Answer:
[tex]K_E=mgr_E[/tex]
Explanation:
By conservation of energy, the sum of the kinetic and gravitational potential energies at the surface of the Earth must be equal than their sum at infinity, so we have:
[tex]K_E+U_E=K_\infty+U_\infty[/tex]
[tex]\frac{mv_E^2}{2}-\frac{GM_Em}{r_E}=\frac{mv_\infty^2}{2}-\frac{GM_Em}{r_\infty}[/tex]
Where [tex]G=6.67\times10^{-11}Nm^2/kg^2[/tex] is the gravitational constant,[tex]M_E=5.97\times10^{24}kg[/tex] and [tex]r_E=6371000m[/tex] are the mass and radius of the Earth, m is the mass of the particle, [tex]v_E[/tex] its velocity at the surface of the Earth (which would be its escape velocity) and [tex]v_\infty[/tex] and [tex]r_\infty[/tex] are the velocities and distance at infinity, which would be null and infinity respectively, so the right hand side of our equation is 0J, which leaves us with:
[tex]\frac{GM_Em}{r_E}=\frac{mv_E^2}{2}=K_E[/tex]
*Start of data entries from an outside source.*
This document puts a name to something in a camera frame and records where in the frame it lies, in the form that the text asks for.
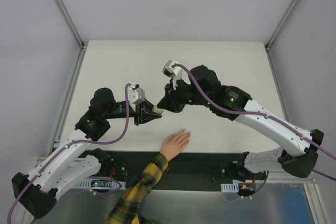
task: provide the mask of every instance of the white wall
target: white wall
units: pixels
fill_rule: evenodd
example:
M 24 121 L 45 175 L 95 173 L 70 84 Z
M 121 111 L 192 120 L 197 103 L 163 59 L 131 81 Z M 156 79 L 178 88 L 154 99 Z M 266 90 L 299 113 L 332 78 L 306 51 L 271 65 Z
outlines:
M 84 41 L 267 42 L 291 0 L 63 0 Z
M 0 0 L 0 8 L 0 223 L 5 223 L 14 201 L 11 178 L 46 155 L 78 47 L 53 0 Z
M 322 146 L 336 154 L 336 0 L 302 0 L 271 49 L 291 122 L 324 132 Z M 336 163 L 319 152 L 316 168 L 336 176 Z M 331 222 L 335 182 L 319 180 Z

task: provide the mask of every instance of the human hand
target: human hand
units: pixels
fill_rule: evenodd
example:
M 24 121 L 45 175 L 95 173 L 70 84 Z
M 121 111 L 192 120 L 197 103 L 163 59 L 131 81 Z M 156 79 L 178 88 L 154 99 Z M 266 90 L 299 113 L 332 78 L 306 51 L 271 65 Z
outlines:
M 168 161 L 176 157 L 188 145 L 191 132 L 184 132 L 185 129 L 171 135 L 163 142 L 160 153 Z

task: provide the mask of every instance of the metal frame
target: metal frame
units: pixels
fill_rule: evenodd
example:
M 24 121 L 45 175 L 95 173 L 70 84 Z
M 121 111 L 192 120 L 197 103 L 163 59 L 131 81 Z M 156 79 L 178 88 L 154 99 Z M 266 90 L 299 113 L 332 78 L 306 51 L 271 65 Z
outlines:
M 66 119 L 67 119 L 69 108 L 70 108 L 70 105 L 71 105 L 72 96 L 75 92 L 75 87 L 76 87 L 76 84 L 77 84 L 79 72 L 80 72 L 80 69 L 81 69 L 81 66 L 82 66 L 82 63 L 83 63 L 83 60 L 84 60 L 84 56 L 85 56 L 85 53 L 86 53 L 86 48 L 87 48 L 87 45 L 84 44 L 83 48 L 80 49 L 79 55 L 78 55 L 77 60 L 76 60 L 76 64 L 75 64 L 75 66 L 72 70 L 71 78 L 70 78 L 70 81 L 69 81 L 69 84 L 68 84 L 68 87 L 67 87 L 67 93 L 64 97 L 64 100 L 63 100 L 63 103 L 62 103 L 62 106 L 61 106 L 61 110 L 60 110 L 60 113 L 58 115 L 57 124 L 56 124 L 56 127 L 53 131 L 53 134 L 52 134 L 52 139 L 51 139 L 51 142 L 50 142 L 48 155 L 52 153 L 53 148 L 55 147 L 55 144 L 58 144 L 60 142 L 60 138 L 61 138 L 61 135 L 62 135 L 62 132 L 63 132 L 63 129 L 64 129 L 64 125 L 65 125 L 65 122 L 66 122 Z
M 64 18 L 65 23 L 67 24 L 67 26 L 69 27 L 72 35 L 74 36 L 78 46 L 80 47 L 80 53 L 77 57 L 77 61 L 76 64 L 73 68 L 72 71 L 72 75 L 71 75 L 71 79 L 70 82 L 68 84 L 68 89 L 67 89 L 67 93 L 66 96 L 64 98 L 64 101 L 62 103 L 62 107 L 59 113 L 59 118 L 57 121 L 57 125 L 55 127 L 55 130 L 53 132 L 52 135 L 52 143 L 50 145 L 49 148 L 49 153 L 51 153 L 51 151 L 53 150 L 54 147 L 58 146 L 59 140 L 60 140 L 60 136 L 62 134 L 63 128 L 64 128 L 64 124 L 66 121 L 66 117 L 69 111 L 69 107 L 71 104 L 71 99 L 72 96 L 74 94 L 75 91 L 75 87 L 76 87 L 76 83 L 77 83 L 77 79 L 79 76 L 79 72 L 80 72 L 80 68 L 85 56 L 85 52 L 86 52 L 86 47 L 87 47 L 87 43 L 84 43 L 81 39 L 80 34 L 78 33 L 78 30 L 76 29 L 64 3 L 62 0 L 54 0 L 55 4 L 57 5 L 62 17 Z M 284 28 L 284 26 L 286 25 L 287 21 L 289 20 L 289 18 L 291 17 L 292 13 L 294 12 L 294 10 L 296 9 L 298 3 L 300 0 L 292 0 L 288 6 L 288 8 L 286 9 L 284 15 L 282 16 L 277 28 L 275 29 L 274 33 L 272 34 L 269 42 L 266 44 L 265 50 L 267 53 L 267 58 L 269 60 L 269 65 L 271 68 L 271 72 L 272 75 L 274 77 L 274 82 L 276 85 L 276 89 L 279 95 L 279 100 L 280 100 L 280 104 L 282 107 L 282 111 L 284 113 L 285 119 L 288 120 L 288 114 L 286 111 L 286 107 L 284 104 L 284 100 L 282 98 L 282 91 L 278 82 L 278 78 L 277 78 L 277 74 L 276 71 L 274 69 L 273 63 L 272 63 L 272 59 L 271 59 L 271 55 L 269 54 L 269 50 L 272 47 L 272 45 L 274 44 L 274 42 L 276 41 L 276 39 L 278 38 L 280 32 L 282 31 L 282 29 Z M 42 160 L 44 160 L 44 158 L 39 158 L 38 159 L 38 163 L 41 162 Z M 272 172 L 269 175 L 269 183 L 286 183 L 286 184 L 295 184 L 295 183 L 301 183 L 304 184 L 304 188 L 307 194 L 307 199 L 308 199 L 308 203 L 313 215 L 313 219 L 315 223 L 321 224 L 321 223 L 330 223 L 330 220 L 328 219 L 328 215 L 325 211 L 323 202 L 322 202 L 322 198 L 320 196 L 319 193 L 319 189 L 318 189 L 318 185 L 316 184 L 317 181 L 314 177 L 310 177 L 307 179 L 299 179 L 299 178 L 295 178 L 285 172 Z M 20 217 L 21 217 L 21 221 L 18 218 L 18 223 L 21 224 L 26 224 L 26 223 L 30 223 L 30 221 L 32 220 L 32 217 L 30 215 L 30 213 L 28 213 L 28 211 L 20 211 Z
M 308 204 L 315 224 L 331 224 L 317 184 L 304 184 Z
M 54 1 L 55 1 L 55 4 L 57 5 L 62 17 L 63 17 L 65 23 L 67 24 L 67 26 L 69 27 L 73 37 L 75 38 L 78 46 L 80 48 L 82 48 L 84 46 L 84 42 L 81 39 L 81 37 L 80 37 L 80 35 L 79 35 L 75 25 L 74 25 L 74 22 L 72 21 L 64 3 L 63 3 L 63 1 L 62 0 L 54 0 Z
M 293 13 L 293 11 L 295 10 L 295 8 L 297 7 L 298 3 L 300 0 L 292 0 L 289 4 L 289 6 L 287 7 L 284 15 L 282 16 L 277 28 L 275 29 L 274 33 L 272 34 L 269 42 L 266 45 L 266 49 L 267 51 L 269 51 L 269 49 L 271 48 L 271 46 L 274 44 L 275 40 L 278 38 L 280 32 L 282 31 L 282 29 L 284 28 L 285 24 L 287 23 L 288 19 L 290 18 L 291 14 Z

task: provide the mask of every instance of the plaid shirt
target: plaid shirt
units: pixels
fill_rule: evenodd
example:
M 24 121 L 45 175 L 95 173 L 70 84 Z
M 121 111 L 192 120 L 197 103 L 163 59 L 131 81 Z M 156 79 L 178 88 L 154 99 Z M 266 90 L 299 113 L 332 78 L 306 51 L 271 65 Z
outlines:
M 138 180 L 130 186 L 116 206 L 105 217 L 105 224 L 149 224 L 152 222 L 138 216 L 142 199 L 161 179 L 168 169 L 168 161 L 159 154 L 145 168 Z

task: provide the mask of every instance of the metal bracket
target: metal bracket
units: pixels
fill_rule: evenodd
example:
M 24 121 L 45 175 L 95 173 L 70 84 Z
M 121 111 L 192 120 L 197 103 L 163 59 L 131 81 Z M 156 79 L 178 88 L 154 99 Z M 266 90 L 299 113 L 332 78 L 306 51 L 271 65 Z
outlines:
M 145 91 L 142 88 L 136 88 L 136 89 L 132 89 L 132 87 L 129 88 L 128 96 L 129 96 L 130 106 L 134 111 L 135 111 L 136 105 L 139 105 L 140 103 L 146 100 Z
M 99 189 L 99 190 L 110 190 L 110 189 L 117 189 L 119 186 L 115 182 L 106 182 L 104 187 L 94 187 L 92 186 L 92 182 L 94 182 L 97 179 L 87 178 L 78 183 L 74 186 L 75 189 Z M 122 187 L 121 189 L 126 188 L 126 182 L 120 182 Z
M 177 64 L 177 61 L 169 60 L 162 70 L 163 74 L 170 77 L 173 82 L 173 89 L 176 90 L 177 81 L 182 79 L 183 70 L 178 68 L 173 68 L 174 64 Z
M 314 173 L 310 174 L 308 178 L 298 178 L 286 173 L 285 171 L 270 171 L 267 182 L 283 184 L 317 184 L 316 175 Z
M 237 193 L 239 192 L 239 185 L 237 182 L 233 182 L 232 184 L 221 184 L 221 190 L 223 193 Z
M 316 184 L 304 184 L 310 211 L 315 224 L 330 224 L 325 210 L 319 187 Z

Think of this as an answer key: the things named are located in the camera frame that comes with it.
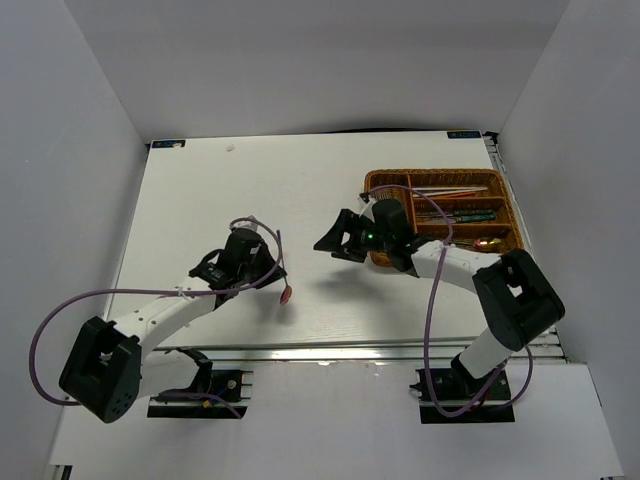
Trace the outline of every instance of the black label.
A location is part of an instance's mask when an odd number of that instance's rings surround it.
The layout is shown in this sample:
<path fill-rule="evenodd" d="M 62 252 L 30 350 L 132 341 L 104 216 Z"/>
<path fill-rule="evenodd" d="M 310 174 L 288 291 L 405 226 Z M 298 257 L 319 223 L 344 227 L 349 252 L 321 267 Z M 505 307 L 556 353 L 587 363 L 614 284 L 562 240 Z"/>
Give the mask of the black label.
<path fill-rule="evenodd" d="M 464 132 L 447 132 L 449 138 L 482 138 L 477 130 L 468 130 Z"/>
<path fill-rule="evenodd" d="M 182 148 L 186 143 L 186 140 L 154 140 L 151 148 Z"/>

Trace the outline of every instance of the brown basket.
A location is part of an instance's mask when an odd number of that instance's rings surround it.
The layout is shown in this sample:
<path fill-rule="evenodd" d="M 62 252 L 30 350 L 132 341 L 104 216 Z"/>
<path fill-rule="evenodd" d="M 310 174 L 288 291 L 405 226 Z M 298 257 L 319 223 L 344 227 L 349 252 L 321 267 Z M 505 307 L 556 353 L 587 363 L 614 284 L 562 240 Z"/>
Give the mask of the brown basket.
<path fill-rule="evenodd" d="M 436 199 L 443 210 L 491 209 L 496 219 L 477 223 L 454 223 L 453 242 L 469 242 L 480 237 L 498 237 L 502 243 L 496 253 L 508 253 L 514 248 L 524 248 L 520 229 L 504 180 L 498 172 L 490 169 L 441 169 L 441 170 L 374 170 L 369 172 L 364 182 L 365 191 L 380 185 L 406 185 L 408 187 L 487 187 L 473 197 Z M 377 191 L 373 197 L 381 200 L 395 198 L 405 207 L 409 223 L 417 233 L 429 237 L 444 239 L 447 236 L 446 225 L 425 223 L 421 214 L 434 212 L 431 203 L 414 198 L 411 192 L 399 188 Z M 473 247 L 460 246 L 473 250 Z M 371 259 L 376 265 L 390 267 L 386 255 L 372 253 Z"/>

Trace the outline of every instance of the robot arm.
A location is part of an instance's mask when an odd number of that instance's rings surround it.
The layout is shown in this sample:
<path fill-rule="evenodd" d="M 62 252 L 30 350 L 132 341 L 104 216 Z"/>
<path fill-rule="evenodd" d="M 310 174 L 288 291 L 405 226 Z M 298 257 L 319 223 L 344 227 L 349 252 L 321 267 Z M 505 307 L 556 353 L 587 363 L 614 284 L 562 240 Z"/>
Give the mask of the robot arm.
<path fill-rule="evenodd" d="M 362 212 L 343 209 L 314 250 L 360 263 L 367 253 L 381 252 L 397 270 L 433 278 L 447 248 L 441 279 L 476 293 L 488 324 L 452 361 L 452 372 L 466 391 L 477 391 L 494 368 L 564 316 L 562 301 L 524 250 L 498 255 L 445 246 L 415 234 L 397 200 L 361 198 Z"/>
<path fill-rule="evenodd" d="M 180 328 L 236 296 L 234 289 L 255 283 L 271 270 L 255 288 L 284 278 L 286 272 L 276 265 L 253 228 L 233 228 L 225 248 L 206 255 L 175 287 L 174 296 L 160 296 L 109 322 L 99 317 L 85 322 L 60 387 L 105 423 L 124 415 L 137 398 L 169 389 L 206 393 L 211 362 L 205 355 L 186 348 L 153 350 Z"/>

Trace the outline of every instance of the white wall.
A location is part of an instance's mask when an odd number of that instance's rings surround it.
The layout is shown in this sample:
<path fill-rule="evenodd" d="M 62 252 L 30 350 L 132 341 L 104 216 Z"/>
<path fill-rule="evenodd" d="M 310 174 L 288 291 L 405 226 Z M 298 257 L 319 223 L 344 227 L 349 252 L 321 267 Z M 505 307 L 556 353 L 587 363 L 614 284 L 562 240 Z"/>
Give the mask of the white wall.
<path fill-rule="evenodd" d="M 500 137 L 629 478 L 640 478 L 640 3 L 572 0 Z"/>
<path fill-rule="evenodd" d="M 145 140 L 499 130 L 568 0 L 66 0 Z"/>
<path fill-rule="evenodd" d="M 0 476 L 31 480 L 61 411 L 29 383 L 31 336 L 62 300 L 109 285 L 145 152 L 62 0 L 2 3 L 0 66 Z M 50 390 L 101 302 L 45 334 L 38 367 Z"/>

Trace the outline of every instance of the tabletop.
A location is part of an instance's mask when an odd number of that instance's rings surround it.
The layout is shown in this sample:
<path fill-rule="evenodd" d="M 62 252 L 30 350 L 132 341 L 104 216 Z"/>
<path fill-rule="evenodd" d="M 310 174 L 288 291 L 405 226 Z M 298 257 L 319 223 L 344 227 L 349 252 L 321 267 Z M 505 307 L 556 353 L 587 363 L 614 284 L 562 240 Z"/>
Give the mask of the tabletop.
<path fill-rule="evenodd" d="M 282 282 L 243 292 L 164 346 L 421 338 L 431 280 L 312 248 L 341 208 L 358 209 L 366 174 L 387 168 L 492 165 L 482 138 L 446 132 L 202 138 L 151 148 L 118 287 L 172 288 L 204 254 L 224 246 L 231 220 L 254 215 L 282 231 L 290 303 L 278 304 Z M 109 318 L 148 301 L 117 296 Z M 471 338 L 485 327 L 474 294 L 440 286 L 433 338 Z"/>

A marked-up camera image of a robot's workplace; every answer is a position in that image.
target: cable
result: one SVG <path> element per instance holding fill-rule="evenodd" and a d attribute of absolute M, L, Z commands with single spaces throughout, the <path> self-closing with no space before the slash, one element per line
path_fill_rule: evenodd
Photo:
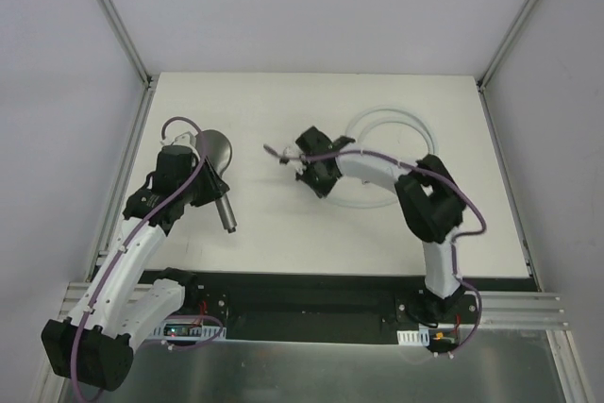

Also, since the force the molecule experiments is the force of gravity (disregarding drag), we can write its weight in terms of Newton's Law of Gravitation:
[tex]F=mg=\frac{GM_Em}{r_E^2}[/tex]
Which means that:
[tex]\frac{GM_Em}{r_E}=mgr_E[/tex]
So finally putting all together we can write:
[tex]K_E=\frac{GM_Em}{r_E}=mgr_E[/tex]